**Dataset entries:**
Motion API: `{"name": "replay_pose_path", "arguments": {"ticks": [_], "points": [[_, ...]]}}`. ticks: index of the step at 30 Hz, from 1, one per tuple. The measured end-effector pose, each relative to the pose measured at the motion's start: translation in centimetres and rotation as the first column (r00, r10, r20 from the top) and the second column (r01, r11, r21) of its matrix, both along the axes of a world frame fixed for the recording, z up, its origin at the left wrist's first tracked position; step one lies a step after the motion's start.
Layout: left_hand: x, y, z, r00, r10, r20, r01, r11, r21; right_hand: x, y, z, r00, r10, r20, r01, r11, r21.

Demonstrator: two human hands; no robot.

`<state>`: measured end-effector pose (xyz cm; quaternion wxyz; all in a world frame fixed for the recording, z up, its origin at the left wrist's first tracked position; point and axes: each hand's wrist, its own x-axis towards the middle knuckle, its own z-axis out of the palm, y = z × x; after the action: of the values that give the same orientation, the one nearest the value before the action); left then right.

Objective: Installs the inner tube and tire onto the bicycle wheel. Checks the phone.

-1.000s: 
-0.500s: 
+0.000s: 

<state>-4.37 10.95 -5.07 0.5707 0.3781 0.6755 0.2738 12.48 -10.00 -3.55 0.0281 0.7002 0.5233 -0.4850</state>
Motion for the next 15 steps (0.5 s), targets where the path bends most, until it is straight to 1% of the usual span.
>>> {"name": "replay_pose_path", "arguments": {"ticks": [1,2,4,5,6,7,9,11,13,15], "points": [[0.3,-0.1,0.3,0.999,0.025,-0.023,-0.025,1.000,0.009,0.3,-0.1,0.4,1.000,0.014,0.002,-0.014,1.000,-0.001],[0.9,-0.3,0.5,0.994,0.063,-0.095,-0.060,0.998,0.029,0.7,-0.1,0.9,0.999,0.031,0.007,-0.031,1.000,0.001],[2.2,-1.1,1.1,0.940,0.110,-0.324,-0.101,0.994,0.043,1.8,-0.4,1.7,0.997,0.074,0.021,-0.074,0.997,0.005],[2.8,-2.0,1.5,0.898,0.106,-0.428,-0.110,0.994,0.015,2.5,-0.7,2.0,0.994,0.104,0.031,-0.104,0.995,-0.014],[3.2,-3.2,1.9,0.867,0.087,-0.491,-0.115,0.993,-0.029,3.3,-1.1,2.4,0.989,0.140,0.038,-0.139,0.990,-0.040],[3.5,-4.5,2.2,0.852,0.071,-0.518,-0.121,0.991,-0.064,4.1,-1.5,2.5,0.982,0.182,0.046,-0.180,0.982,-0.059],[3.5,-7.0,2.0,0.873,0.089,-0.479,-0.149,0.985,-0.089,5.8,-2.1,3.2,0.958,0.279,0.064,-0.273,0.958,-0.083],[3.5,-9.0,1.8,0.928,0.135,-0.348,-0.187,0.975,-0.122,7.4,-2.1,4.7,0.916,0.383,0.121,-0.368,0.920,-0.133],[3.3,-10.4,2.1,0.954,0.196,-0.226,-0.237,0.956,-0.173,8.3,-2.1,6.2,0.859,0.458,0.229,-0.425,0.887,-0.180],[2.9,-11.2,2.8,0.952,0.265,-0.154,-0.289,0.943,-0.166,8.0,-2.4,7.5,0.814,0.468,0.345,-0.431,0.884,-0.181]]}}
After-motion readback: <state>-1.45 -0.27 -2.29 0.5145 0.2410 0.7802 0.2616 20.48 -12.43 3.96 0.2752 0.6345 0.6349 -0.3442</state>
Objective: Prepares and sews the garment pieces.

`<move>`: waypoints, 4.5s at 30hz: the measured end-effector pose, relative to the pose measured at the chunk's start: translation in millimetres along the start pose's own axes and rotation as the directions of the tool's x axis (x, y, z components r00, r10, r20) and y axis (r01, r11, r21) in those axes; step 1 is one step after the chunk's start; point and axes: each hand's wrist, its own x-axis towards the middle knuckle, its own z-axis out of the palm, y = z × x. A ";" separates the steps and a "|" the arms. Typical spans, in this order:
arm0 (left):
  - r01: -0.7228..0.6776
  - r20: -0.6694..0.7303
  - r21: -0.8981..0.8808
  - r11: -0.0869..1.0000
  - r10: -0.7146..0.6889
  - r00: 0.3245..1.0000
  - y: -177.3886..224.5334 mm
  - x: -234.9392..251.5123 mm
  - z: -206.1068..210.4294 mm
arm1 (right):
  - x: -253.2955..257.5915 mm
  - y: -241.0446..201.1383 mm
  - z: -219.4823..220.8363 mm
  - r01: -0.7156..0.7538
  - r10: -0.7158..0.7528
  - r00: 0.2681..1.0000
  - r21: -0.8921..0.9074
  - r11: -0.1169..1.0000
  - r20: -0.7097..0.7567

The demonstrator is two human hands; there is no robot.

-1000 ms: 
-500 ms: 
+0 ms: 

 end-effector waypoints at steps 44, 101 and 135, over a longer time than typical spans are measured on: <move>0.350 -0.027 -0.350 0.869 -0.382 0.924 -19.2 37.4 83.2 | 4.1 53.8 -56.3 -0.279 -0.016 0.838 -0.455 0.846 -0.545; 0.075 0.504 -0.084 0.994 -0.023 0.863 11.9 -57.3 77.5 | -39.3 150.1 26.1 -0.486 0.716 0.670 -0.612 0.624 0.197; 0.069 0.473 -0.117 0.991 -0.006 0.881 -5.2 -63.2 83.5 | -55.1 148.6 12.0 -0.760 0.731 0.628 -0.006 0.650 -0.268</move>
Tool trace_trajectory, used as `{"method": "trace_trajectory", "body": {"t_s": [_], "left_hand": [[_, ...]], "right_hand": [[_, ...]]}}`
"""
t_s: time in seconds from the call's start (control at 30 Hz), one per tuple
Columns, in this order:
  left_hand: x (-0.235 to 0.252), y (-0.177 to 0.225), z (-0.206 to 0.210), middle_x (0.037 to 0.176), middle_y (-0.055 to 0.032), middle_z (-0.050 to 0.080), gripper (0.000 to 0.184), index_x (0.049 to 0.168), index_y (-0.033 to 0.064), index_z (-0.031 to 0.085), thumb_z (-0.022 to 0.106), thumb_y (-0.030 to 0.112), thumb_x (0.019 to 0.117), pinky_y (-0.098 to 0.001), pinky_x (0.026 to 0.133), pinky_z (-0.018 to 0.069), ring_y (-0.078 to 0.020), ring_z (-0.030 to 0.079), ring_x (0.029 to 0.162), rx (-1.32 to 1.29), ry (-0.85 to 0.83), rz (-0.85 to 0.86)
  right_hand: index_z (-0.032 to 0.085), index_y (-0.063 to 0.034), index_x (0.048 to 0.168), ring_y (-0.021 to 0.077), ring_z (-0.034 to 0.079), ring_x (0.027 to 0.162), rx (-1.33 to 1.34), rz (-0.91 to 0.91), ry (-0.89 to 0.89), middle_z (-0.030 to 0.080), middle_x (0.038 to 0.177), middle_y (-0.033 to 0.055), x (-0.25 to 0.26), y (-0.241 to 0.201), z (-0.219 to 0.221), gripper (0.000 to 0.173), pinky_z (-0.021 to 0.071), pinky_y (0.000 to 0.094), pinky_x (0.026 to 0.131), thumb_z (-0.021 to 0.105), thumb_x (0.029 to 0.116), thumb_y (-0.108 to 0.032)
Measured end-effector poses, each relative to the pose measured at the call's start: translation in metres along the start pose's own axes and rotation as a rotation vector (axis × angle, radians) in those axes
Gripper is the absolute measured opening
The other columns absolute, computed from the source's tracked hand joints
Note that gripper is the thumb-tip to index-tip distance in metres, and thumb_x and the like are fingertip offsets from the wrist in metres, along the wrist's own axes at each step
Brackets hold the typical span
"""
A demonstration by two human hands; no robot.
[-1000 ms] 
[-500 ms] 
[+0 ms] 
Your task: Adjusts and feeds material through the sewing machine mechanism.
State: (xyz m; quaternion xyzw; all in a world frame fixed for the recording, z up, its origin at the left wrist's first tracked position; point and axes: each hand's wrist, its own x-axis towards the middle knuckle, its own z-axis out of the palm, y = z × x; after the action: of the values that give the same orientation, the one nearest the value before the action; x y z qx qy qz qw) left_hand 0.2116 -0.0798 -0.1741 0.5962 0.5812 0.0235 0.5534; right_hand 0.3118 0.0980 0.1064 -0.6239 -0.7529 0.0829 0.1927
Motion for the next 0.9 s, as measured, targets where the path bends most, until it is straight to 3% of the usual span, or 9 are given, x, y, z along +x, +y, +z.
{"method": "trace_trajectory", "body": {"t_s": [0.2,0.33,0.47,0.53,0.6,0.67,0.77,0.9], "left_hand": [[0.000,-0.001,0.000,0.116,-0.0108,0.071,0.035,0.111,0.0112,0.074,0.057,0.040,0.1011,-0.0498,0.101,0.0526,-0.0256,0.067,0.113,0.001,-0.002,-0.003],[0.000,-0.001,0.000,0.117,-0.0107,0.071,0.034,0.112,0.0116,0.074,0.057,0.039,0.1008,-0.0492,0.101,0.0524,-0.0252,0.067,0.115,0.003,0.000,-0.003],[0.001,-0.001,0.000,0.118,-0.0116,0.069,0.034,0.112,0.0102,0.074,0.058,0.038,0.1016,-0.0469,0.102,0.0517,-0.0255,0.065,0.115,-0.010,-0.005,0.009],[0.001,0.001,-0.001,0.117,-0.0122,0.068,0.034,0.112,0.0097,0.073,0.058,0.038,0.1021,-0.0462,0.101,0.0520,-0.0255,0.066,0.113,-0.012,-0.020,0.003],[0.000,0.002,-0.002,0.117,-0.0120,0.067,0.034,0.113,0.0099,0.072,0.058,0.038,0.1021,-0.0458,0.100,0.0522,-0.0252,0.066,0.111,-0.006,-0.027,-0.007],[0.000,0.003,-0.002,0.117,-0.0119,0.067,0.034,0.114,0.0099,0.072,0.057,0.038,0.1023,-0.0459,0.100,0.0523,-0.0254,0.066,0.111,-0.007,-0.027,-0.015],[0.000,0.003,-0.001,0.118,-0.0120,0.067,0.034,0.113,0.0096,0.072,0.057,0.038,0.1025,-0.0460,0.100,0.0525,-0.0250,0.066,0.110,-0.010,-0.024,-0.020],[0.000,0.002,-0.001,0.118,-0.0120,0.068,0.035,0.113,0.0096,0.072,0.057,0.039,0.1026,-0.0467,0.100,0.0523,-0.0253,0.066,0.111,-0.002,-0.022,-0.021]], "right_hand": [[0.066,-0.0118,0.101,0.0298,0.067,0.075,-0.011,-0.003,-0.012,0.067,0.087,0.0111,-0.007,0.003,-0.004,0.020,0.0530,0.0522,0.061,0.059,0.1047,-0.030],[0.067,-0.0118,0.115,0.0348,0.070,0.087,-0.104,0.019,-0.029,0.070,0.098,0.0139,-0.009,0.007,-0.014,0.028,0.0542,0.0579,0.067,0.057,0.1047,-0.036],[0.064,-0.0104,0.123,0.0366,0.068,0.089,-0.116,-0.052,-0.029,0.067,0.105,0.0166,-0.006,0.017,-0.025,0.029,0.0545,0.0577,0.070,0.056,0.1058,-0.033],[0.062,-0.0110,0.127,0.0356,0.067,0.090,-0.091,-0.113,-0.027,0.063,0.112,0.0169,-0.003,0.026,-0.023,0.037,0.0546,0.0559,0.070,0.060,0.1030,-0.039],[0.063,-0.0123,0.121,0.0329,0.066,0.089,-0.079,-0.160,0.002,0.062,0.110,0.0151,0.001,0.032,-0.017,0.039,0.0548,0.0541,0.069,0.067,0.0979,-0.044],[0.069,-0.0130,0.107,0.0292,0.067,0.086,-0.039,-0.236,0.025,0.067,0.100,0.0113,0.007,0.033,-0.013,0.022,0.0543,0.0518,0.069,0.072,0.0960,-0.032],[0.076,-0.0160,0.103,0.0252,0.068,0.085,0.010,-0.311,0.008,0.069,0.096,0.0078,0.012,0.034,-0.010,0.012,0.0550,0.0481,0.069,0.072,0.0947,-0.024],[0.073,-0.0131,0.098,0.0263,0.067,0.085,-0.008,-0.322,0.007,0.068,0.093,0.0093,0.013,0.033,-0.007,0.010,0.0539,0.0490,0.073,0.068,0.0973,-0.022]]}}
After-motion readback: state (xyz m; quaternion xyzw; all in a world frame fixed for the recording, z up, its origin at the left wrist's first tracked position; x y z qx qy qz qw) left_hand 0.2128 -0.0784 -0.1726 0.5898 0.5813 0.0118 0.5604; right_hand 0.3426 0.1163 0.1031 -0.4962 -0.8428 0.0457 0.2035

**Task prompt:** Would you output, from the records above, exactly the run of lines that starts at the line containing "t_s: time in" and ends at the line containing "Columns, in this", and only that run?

**Response to the task:**
t_s: time in seconds from the call's start (control at 30 Hz), one per tuple
Columns, in this order:

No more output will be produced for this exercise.